En un enfoque geopolítico, estratégico, de seguridad nacional
y de dominación, los EE.UU. de Trump retoman el papel imperial de Washington
que se había relajado por la caída del Muro de Berlín y el fin fukuyamista de
la historia. Después de la derrota del comunismo --autoderrota, más bien, por
los errores de las burocracias soviéticas--, el terrorismo pasó al centro del
escenario mundial podría decirse que en la misma lógica de las contradicciones
de dominación económica: el petróleo al servicio de los países productores
desde 1973, con el terrorismo --palestino, primero, pero luego religioso
musulmán-- como el enemigo histórico del capitalismo.
De 1989 al 2016, los EE.UU. pasaron por un aflojamiento de su
condición de imperio; en el fondo, las leyes patrióticas de Bush Jr. y su
ofensiva contra Irak y Afganistán carecieron de un escenario geopolítico mayor
y se circunscribieron a las pasiones del propio Bush Jr. animado por el odio a
Sadam Hussein a partir de sus ataques contra Bush Sr. La política imperial
estadunidense de responsabilizarse del orden mundial se diluyó en las
decisiones de los presidentes demócratas Clinton y Obama de no definir sus
guerras en el medio oriente como parte del ajedrez mundial. La configuración de
una multipolaridad después de Berlín y la reconstrucción de los imperios
soviético y chino, aunado a una globalización de los mercados comerciales que
hundieron a la economía estadunidense en tasas mediocres de crecimiento
económico y de pérdida de nivel de bienestar, desdibujaron el papel de la Casa
Blanca.
Por eso el llamado de Trump a recuperar la grandeza fue leído
correctamente por los sectores conservadores y no pocos liberales. En este
sentido, el repudio a las órdenes ejecutivas de Trump ha salido de los sectores
liberales y progresistas que quisieran el mundo imposible del bienestar social
promovido por el capitalismo estadunidense, el dominio hegemónico del mundo y
la autoridad moral a partir del reconocimiento a los derechos de los demás.

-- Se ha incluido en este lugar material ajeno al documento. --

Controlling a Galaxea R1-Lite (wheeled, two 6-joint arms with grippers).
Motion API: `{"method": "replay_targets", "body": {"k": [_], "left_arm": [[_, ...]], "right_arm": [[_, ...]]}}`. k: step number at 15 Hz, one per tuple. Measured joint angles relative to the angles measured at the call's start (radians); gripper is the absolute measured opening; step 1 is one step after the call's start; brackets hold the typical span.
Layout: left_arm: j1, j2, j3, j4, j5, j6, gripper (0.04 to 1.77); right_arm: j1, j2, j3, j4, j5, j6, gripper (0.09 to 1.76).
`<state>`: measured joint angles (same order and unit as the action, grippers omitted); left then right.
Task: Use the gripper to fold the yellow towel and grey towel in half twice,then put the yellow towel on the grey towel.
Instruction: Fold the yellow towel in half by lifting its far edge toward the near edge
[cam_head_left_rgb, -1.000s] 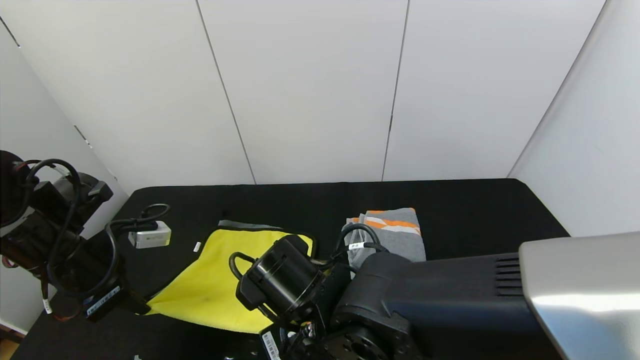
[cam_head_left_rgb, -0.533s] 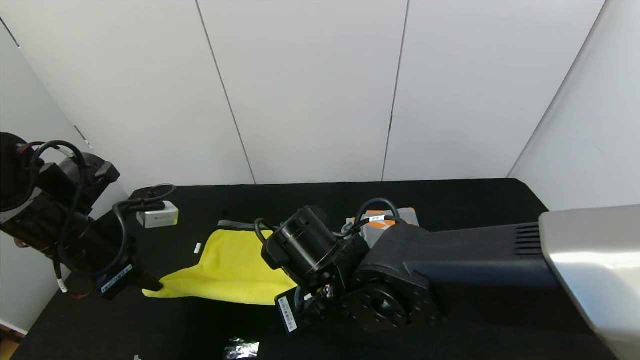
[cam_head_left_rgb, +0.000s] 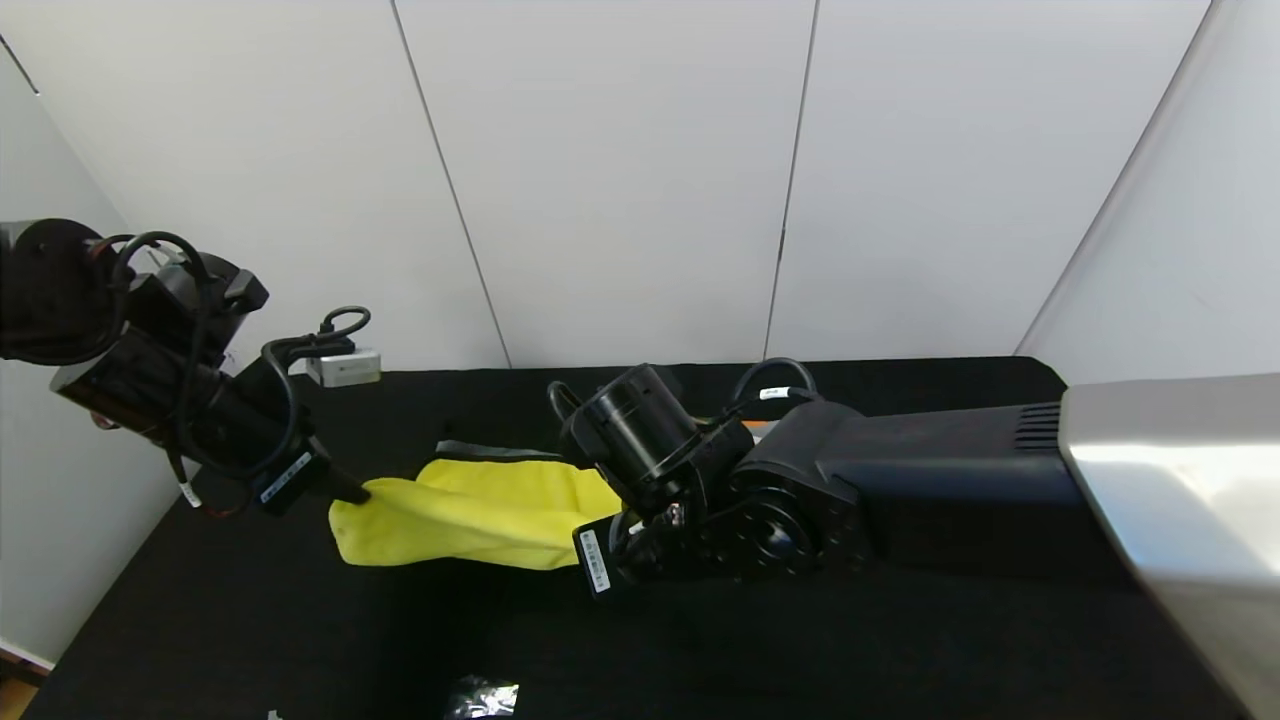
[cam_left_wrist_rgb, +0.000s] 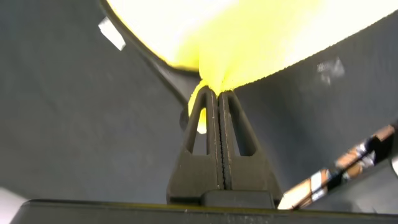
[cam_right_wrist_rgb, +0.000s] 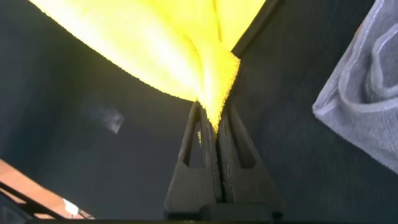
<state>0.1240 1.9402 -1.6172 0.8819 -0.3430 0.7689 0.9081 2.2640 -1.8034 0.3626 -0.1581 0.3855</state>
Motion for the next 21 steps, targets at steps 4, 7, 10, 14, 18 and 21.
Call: {"method": "replay_targets", "body": {"k": [4, 7, 10, 14, 18, 21], "left_arm": [[-0.013, 0.070, -0.114, 0.004, -0.031, 0.000, 0.10], [-0.024, 0.111, -0.180, 0.004, -0.033, 0.001, 0.10], [-0.028, 0.150, -0.240, 0.004, -0.033, 0.000, 0.10], [-0.028, 0.207, -0.305, 0.002, -0.033, 0.001, 0.10], [-0.028, 0.266, -0.350, -0.009, -0.033, 0.001, 0.10], [-0.027, 0.297, -0.361, -0.016, -0.033, 0.001, 0.34]], "right_arm": [[-0.017, 0.043, -0.053, 0.002, 0.000, 0.001, 0.14], [-0.032, 0.073, -0.097, 0.003, 0.000, 0.000, 0.14], [-0.049, 0.106, -0.146, 0.003, 0.000, 0.000, 0.14], [-0.067, 0.139, -0.171, -0.006, -0.001, 0.000, 0.14], [-0.079, 0.161, -0.175, -0.031, -0.001, -0.010, 0.14], [-0.080, 0.174, -0.175, -0.064, -0.001, -0.016, 0.50]]}}
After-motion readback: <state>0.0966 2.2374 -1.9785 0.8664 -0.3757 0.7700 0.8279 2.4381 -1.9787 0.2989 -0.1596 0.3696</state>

Ello explicaría el quiebre del sentido del voto a favor de Obama ahora por
Trump.
El mundo asiste pasivo a la reorganización del orden mundial
alrededor, de nueva cuenta, de los EE.UU. y no hay líderes que se opongan. Al
final, pareciera que las élites mundiales estaban esperando a alguien que
pusiera de nuevo orden en el desorden posterior al fin del imperio soviético.

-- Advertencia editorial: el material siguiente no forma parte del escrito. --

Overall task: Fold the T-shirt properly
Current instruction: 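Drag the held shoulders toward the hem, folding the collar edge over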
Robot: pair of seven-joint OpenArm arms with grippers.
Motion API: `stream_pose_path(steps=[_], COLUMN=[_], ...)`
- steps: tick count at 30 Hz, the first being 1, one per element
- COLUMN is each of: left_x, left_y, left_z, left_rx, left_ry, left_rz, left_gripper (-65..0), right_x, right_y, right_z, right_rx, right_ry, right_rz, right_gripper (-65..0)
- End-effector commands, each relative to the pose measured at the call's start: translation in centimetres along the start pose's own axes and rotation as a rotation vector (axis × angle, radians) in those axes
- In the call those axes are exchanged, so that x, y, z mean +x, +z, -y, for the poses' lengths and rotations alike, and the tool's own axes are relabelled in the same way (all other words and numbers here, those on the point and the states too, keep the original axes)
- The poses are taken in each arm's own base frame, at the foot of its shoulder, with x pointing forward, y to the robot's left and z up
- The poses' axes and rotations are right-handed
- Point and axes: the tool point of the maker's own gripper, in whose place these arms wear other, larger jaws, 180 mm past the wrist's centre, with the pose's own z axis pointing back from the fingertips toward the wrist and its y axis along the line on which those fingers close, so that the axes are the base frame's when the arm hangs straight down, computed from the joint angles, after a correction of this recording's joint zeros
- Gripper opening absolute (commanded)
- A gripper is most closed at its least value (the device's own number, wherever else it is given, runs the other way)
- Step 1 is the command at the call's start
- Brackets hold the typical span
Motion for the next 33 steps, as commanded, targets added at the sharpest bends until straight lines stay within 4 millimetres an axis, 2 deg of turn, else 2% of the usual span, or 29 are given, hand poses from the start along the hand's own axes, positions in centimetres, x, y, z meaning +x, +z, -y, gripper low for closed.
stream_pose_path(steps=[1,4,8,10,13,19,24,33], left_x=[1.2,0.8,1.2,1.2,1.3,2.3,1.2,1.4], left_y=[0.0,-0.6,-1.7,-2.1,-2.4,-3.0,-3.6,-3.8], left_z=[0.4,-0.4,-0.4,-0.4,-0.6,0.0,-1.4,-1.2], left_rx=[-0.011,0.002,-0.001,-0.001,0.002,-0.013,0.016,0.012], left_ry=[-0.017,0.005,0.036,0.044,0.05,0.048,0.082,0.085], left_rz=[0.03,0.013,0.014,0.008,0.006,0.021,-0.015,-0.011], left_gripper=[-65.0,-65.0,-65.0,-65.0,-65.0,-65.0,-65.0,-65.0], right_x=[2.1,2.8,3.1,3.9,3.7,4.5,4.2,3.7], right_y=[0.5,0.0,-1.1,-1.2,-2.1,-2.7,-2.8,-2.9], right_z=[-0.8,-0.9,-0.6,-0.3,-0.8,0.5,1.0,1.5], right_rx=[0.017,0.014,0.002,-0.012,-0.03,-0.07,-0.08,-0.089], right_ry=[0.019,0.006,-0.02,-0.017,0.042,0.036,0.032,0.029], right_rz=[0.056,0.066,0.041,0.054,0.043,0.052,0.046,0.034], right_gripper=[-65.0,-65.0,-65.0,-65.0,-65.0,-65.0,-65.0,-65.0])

Las naciones del mundo no maduraron su responsabilidad en la construcción de un
nuevo equilibrio mundial: Europa y América Latina parece que se sienten más
cómodos con Trump y por eso su tibieza en la condena institucional a la agenda
de migración.
Así que el ascenso y la consolidación de Trump son
corresponsabilidades de los líderes mundiales.